Re: Where's the outrage??? (1463 Views)
Posted by:
JohnTChance (IP Logged)
Date: June 17, 2017 04:42PM
The people who don’t think there’s a strong pharmaceutical element to Baffert’s success last Saturday are very very stupid. But there’s lots of stupidity going around in this world: Dennis Rodman is on his way to North Korea to talk to Kim Jong-un. And I just watched the documentary WEINER on cable. Stupidity is everywhere. It can’t be stopped!
We’ve been through this argument many times before in the past 30 years: One winter in Florida twenty years ago, there was a Canadian-based trainer named Frank Passero, who won 14 straight races at Gulfstream Park. He was hailed as a training genius! What a guy! What horsemanship! Wow! A book was written about him! Horses claimed by Passero had move-up tendencies much like what we see all the time today, and Passero’s move-ups at Gulfstream that winter particularly infuriated a lot of horseplayers. One of them was Andy Beyer, who cried foul in his Washington Post horse racing column. In response, a moron from the Daily Racing Form named Matt Hegarty scolded Beyer: How dare Andy accuse Passero! That’s not allowed! Where’s the proof? You can’t go to the bathroom without a bathroom pass! Fast forward in time to today: It turned out Passero did indeed have a move-up magic potion: A “new” “Canadian” pharmaceutical named Clenbuterol. The Racing Form might have a big B to indicate Bute or a big L to indicate Lasix to it’s readers. But it doesn’t have a big P for Peppermints or a big X, Y or Z to indicate all the other stuff racehorses get.

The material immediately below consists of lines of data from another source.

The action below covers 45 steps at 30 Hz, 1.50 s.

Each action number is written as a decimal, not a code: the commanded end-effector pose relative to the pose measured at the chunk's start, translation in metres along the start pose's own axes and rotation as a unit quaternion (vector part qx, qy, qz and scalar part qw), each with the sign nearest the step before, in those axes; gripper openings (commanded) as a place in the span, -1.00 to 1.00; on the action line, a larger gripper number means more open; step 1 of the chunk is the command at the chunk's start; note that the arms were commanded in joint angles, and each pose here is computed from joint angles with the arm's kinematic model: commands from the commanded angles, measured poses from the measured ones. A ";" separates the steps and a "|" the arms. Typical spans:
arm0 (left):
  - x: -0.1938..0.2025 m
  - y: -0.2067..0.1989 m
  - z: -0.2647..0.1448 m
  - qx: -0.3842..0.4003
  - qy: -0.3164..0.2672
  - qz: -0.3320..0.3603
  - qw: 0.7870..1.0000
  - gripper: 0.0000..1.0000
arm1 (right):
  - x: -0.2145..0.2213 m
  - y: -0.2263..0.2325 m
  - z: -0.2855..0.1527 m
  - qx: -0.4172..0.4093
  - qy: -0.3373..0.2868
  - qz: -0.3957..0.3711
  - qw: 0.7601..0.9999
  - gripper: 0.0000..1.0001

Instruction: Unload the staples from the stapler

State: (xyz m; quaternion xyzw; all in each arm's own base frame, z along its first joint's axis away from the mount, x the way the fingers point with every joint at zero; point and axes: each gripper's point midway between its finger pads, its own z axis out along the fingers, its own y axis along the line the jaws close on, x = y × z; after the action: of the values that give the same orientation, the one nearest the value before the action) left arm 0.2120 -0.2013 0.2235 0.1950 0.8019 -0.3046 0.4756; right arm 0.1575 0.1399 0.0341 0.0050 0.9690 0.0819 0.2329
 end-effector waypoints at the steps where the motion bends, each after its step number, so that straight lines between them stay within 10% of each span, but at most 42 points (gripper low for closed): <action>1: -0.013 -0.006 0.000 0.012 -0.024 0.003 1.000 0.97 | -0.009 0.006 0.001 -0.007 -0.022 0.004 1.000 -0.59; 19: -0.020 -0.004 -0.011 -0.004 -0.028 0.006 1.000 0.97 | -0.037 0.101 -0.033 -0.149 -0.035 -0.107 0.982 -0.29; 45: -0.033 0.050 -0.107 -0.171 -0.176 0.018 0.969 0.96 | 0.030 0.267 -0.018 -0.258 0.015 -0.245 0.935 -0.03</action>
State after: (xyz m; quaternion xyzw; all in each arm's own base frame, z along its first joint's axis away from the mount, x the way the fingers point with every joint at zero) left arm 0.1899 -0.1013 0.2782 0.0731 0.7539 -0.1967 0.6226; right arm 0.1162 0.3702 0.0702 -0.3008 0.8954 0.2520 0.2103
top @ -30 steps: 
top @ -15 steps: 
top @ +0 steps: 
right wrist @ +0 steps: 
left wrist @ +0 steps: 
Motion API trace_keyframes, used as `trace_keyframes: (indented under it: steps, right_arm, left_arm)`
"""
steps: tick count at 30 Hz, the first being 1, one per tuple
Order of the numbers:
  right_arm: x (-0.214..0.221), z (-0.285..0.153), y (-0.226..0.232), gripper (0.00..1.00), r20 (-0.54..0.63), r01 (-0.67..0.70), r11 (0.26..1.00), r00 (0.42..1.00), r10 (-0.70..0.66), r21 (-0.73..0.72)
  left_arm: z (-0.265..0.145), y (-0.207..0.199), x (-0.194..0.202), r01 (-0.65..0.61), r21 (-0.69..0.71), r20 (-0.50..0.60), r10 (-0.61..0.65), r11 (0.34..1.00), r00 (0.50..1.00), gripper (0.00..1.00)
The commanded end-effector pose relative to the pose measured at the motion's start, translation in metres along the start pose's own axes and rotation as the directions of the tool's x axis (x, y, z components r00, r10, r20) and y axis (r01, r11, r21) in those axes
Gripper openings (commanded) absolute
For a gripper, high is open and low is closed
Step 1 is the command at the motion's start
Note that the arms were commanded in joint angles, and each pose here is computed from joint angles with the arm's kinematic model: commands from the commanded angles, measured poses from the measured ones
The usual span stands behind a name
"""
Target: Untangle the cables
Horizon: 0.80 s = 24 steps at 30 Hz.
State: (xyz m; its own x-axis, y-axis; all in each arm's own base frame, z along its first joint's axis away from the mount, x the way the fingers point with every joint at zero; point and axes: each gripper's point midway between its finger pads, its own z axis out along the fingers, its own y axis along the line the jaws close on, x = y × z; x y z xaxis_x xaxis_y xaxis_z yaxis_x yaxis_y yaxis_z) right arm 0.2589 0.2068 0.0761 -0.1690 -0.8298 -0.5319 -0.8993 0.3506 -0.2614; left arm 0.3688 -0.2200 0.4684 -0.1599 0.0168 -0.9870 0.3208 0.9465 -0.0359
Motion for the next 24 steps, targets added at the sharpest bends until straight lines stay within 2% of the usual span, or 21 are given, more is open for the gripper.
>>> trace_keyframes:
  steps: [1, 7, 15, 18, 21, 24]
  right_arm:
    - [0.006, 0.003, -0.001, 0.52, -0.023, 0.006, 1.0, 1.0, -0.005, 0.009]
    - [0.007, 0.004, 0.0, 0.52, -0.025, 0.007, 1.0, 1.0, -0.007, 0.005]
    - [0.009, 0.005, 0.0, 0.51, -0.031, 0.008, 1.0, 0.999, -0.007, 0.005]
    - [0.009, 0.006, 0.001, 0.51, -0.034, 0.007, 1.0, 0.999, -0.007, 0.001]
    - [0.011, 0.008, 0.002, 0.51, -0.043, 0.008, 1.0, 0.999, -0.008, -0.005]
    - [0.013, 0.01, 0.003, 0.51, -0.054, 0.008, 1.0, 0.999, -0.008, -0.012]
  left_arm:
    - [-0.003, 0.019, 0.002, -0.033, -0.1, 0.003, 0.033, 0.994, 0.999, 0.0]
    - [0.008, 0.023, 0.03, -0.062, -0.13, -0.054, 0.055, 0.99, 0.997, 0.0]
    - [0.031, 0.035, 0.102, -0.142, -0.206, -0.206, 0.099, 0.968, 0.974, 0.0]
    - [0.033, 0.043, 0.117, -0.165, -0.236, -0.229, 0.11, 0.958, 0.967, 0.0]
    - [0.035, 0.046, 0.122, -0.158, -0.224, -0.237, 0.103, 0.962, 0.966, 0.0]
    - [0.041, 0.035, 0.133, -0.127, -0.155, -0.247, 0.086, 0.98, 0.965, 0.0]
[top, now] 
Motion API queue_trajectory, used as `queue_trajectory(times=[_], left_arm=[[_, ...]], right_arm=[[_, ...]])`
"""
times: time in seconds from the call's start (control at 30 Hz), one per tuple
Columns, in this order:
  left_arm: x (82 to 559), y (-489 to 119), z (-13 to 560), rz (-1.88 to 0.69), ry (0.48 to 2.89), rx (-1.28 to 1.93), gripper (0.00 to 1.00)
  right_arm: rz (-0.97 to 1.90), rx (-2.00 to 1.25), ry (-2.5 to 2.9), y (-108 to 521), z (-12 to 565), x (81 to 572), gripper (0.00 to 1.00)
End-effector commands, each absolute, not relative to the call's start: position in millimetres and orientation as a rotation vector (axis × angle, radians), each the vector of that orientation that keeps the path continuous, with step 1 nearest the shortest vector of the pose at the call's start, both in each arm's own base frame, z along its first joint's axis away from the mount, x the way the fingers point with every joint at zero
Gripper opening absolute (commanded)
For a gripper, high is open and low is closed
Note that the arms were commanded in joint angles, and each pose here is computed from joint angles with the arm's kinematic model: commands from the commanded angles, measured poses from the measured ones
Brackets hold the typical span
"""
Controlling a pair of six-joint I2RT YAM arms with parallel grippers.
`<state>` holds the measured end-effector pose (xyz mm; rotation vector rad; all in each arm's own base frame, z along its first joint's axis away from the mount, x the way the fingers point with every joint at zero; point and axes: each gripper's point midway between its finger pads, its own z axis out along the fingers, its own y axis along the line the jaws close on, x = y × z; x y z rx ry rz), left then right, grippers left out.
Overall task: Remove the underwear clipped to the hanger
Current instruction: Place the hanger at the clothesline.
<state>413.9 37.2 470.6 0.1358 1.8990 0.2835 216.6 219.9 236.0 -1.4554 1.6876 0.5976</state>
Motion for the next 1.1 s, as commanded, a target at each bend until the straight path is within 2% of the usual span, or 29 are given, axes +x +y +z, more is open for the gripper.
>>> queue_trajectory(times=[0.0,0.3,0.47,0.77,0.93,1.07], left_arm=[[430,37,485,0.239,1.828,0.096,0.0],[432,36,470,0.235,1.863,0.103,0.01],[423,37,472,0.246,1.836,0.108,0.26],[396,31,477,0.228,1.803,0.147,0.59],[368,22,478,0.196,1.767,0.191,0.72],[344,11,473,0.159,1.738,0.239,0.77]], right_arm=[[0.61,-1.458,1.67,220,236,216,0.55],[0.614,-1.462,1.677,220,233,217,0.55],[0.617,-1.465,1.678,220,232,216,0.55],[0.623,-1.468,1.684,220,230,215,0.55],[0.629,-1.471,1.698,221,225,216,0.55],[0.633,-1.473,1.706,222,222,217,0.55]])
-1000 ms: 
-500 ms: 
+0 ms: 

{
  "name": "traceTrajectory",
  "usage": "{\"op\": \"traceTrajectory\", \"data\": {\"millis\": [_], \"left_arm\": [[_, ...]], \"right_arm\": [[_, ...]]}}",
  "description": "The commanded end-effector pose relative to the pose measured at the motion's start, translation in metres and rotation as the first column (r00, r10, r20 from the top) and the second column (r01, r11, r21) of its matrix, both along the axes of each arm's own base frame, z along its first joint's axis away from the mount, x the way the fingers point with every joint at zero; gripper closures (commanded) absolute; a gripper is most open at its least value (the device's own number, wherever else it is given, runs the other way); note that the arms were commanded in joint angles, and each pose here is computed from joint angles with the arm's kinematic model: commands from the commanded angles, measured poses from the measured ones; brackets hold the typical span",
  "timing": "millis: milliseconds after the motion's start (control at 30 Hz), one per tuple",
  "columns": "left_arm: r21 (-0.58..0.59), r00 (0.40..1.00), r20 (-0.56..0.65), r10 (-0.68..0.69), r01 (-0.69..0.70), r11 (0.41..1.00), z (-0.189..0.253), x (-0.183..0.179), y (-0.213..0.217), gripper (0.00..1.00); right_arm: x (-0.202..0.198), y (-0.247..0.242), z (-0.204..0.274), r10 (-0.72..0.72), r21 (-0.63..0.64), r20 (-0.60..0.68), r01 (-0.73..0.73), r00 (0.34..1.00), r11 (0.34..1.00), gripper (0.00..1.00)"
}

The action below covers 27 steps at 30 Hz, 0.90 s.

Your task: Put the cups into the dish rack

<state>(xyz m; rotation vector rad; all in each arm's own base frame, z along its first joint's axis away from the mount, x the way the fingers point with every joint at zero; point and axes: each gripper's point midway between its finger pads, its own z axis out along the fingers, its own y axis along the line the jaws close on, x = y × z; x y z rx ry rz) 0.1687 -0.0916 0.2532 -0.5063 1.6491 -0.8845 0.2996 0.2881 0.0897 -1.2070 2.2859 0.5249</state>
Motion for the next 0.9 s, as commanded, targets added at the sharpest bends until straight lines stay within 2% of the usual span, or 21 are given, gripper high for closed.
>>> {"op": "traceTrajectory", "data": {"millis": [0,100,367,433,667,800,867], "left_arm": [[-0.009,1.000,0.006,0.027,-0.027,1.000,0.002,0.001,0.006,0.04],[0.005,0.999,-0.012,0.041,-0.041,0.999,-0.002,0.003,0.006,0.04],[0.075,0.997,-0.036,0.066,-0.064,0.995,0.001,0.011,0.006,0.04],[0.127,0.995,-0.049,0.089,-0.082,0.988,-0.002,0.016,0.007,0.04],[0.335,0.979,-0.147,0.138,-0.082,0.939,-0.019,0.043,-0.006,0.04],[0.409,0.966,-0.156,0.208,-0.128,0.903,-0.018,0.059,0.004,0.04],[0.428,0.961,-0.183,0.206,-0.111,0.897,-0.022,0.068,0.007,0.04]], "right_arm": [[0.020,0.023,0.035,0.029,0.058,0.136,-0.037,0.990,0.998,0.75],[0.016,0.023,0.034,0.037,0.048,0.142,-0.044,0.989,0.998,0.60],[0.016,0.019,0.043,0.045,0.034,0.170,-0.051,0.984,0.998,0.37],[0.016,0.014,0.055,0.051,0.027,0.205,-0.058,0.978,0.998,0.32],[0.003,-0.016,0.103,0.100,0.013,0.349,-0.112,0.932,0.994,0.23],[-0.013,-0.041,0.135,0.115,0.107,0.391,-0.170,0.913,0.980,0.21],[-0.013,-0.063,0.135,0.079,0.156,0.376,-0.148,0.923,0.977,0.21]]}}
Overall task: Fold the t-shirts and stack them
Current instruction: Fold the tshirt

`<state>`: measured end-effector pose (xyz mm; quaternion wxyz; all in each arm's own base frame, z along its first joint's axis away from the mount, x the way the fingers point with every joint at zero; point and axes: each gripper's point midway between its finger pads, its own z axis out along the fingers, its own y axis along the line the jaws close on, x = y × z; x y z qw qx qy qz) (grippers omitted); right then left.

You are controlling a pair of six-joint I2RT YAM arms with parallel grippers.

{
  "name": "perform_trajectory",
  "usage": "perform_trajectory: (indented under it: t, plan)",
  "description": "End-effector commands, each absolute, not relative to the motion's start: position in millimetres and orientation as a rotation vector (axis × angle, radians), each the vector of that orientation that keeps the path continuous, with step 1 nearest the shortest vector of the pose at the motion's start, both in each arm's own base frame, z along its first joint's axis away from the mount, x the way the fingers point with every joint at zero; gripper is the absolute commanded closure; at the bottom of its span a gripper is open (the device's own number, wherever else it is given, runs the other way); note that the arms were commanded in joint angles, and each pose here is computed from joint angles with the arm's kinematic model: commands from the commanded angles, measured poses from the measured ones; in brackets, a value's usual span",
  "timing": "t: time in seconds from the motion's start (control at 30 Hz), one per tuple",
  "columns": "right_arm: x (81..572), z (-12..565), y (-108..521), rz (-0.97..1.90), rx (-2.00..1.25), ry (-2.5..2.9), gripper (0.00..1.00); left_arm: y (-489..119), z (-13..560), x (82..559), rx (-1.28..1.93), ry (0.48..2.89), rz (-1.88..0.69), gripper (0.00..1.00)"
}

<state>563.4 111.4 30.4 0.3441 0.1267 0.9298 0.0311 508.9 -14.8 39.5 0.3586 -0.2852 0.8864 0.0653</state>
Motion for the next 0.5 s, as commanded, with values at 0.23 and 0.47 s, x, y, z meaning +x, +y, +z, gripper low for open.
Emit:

The secret to Bob Baffert's success has everything to do with his longtime vet Vin Baker. Some schmo (actually the New York Times racing writer) wrote a book a few years back titled something like THE UNTOLD STORY OF AMERICAN PHARAOH. Oooh! Gee. The inside story? Really? I saw this in a Barnes & Noble bookstore once and quickly checked the index for Baker's name. Was it there? No! What a joke. Books like this are meant for the broad base of unsophisticated racing fans. That is, those who believe that racehorses run merely on hay, oats and water. After a while, racing fans with half a brain and an understanding of speed figures realize that the animals they bet on are sustained and enhanced, at the very least, by legal drugs. A few years ago, the curious case of sudden deaths of 7 horses from the Baffert barn revealed a powerful thyroid drug was involved. INCREDIBLE! What else ya got? Only a moron would conclude these animals don't get some really really really strong stuff that really really effects them.
In the end, he who has the best (most aggressive) vet.... wins. Wins a lot. Wins preposterously. All the time. Again and again and again. And it all happens in the spaces between the numbers Jerry puts down on his sheets, behind closed doors.